Cardinal sees state 'tyranny' looming in Chick-fil-A debate

By Benjamin Mann

Share |
Increase font size Decrease font size

Cardinal Francis E. George.

Chicago Cardinal Francis E. George has weighed in again on the Chick-fil-A controversy, warning that poorly-framed public debates over marriage can become a “formula for tyranny.”

“Unfortunately, when the only permissible context for discussing public values is that of individual rights protected by civil law, then it is the government alone that determines how it is acceptable to act,” he wrote, responding to critics willing to discuss marriage only in the context of “civil rights.”

In fact, Cardinal George pointed out in an Aug. 6 online post, there are several different contexts in which the definition of marriage must be considered – including “the field of activities defined by nature and its laws,” as well as “the realm of faith as a response to God’s self-revelation in history.”

But many commentators in the Chick-fil-A debate seemed unable to address the question of marriage in these context, instead speaking only of “civil rights” granted by the government.

By framing the question of marriage purely in terms of government-granted rights, same-sex “marriage” advocates were giving the state a dangerous degree of power over the whole of society, Cardinal George warned.

“Every public actor – including faith communities – then becomes the government’s agent.
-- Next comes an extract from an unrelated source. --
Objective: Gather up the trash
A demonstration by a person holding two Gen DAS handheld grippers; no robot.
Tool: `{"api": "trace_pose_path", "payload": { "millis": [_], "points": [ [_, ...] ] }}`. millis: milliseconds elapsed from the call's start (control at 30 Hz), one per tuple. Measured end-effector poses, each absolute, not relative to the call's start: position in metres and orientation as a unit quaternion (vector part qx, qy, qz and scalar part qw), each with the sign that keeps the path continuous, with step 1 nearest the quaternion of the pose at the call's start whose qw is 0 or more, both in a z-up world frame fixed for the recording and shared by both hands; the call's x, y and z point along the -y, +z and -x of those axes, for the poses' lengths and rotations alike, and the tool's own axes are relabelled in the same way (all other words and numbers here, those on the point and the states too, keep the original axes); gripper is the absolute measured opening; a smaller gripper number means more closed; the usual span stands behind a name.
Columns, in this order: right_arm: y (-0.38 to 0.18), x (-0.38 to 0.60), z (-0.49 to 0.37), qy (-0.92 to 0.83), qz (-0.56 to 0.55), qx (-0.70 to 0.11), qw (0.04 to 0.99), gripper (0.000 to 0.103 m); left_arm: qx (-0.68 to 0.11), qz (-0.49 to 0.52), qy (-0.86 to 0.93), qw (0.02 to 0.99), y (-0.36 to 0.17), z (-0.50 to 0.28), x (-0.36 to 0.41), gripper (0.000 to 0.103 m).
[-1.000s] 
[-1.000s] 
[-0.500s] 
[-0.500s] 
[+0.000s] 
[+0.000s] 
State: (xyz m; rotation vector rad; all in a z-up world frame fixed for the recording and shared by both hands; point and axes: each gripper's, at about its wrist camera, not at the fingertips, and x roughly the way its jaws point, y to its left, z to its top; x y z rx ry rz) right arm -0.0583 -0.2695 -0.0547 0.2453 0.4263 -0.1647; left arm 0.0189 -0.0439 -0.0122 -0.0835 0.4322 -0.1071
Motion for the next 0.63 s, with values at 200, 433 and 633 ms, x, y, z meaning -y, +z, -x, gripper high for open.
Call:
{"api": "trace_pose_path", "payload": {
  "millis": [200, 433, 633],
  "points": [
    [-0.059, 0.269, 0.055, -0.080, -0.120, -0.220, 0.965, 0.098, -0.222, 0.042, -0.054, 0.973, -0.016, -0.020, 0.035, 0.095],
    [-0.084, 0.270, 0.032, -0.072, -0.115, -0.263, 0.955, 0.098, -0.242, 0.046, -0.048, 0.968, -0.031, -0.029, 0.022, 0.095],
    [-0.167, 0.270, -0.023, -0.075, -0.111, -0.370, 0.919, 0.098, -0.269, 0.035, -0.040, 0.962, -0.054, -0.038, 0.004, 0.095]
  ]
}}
This is a formula for tyranny.”

Chick-fil-A President and Chief Operating Officer Dan Cathy was accused of anti-gay bigotry in July 2012 after telling a Baptist publication that the Atlanta-based company's leaders supported “the biblical definition of the family unit.”

The controversy intensified in major cities including Chicago, where Mayor Rahm Emanuel stated that “Chick-fil-A values are not Chicago values.” Alderman Proco Moreno also said he would block the company from opening a restaurant in the city's First Ward.

In a July 29 blog post, Cardinal George said Emanuel did not have the authority to define the city's “values,” or to identify them with particular policies enacted by the government. He also questioned whether the mayor would consider Christ's own teaching on marriage as contrary to “Chicago values.”

As he revisited the topic Aug. 6, the cardinal observed that public response to his initial comments “fell into two camps.” Many readers supported the idea “that the government should be concerned about actions and not about thoughts and values.”

But some of these supporters “deserted the field of argument” when it came to the notion of “gender-free marriage” – which Cardinal George's first column described as an impossible contradiction in terms, “like a square circle.”

In Monday's column, the cardinal stressed that proposals for “gender-free marriage” could not be rightly evaluated through an exclusively political lens.

“Getting people to think outside the context of 'civil rights' is difficult. It’s as if Americans were forbidden to think beyond politics,” the cardinal archbishop observed.

“What is singularly peculiar about the 'gay marriage' argument,” he pointed out, “is the way its proponents dismiss the field of nature itself as in any way normative for human actions.”

“We would think it odd if the government, in order to please those who desire to fly without an airplane, were to repeal the law of gravity. If nature gets in the way of a new civil right to 'gay marriage,' however, that’s too bad for nature. This strikes me as bizarre.”

Religion, Cardinal George stressed, can also make a valid contribution to the common good on the same subject. “The God who created order in nature also reveals his plan for us in history; and the religious teaching on the nature of marriage is eminently clear.”

He contrasted this view with a form of secularism that would “dismiss any religiously based argument as simply private” and of no public merit.

While the debate over Chick-fil-A's Christian values may strike some observers as trivial, the Chicago Church leader suggested there is a real concern over how religious and moral viewpoints are portrayed by those who shape public opinion.

“When the government, the media and the entertainment industries agree to agree on how to use words and shape the argument, society itself is deliberately transformed,” he argued.

By controlling the debate over controversial issues like marriage, media professionals and governing authorities can “bring academics, judges, legislators, lawyers, law enforcement officers, newspaper editors, actors, psychiatrists, doctors and every other public professional into public agreement.”

“Anyone opposed to the new consensus, no matter the reason, is dismissed as a throwback to an earlier age, to be tolerated, perhaps, but removed from public life and, eventually, punished,” warned Cardinal George. “It’s a very old story.”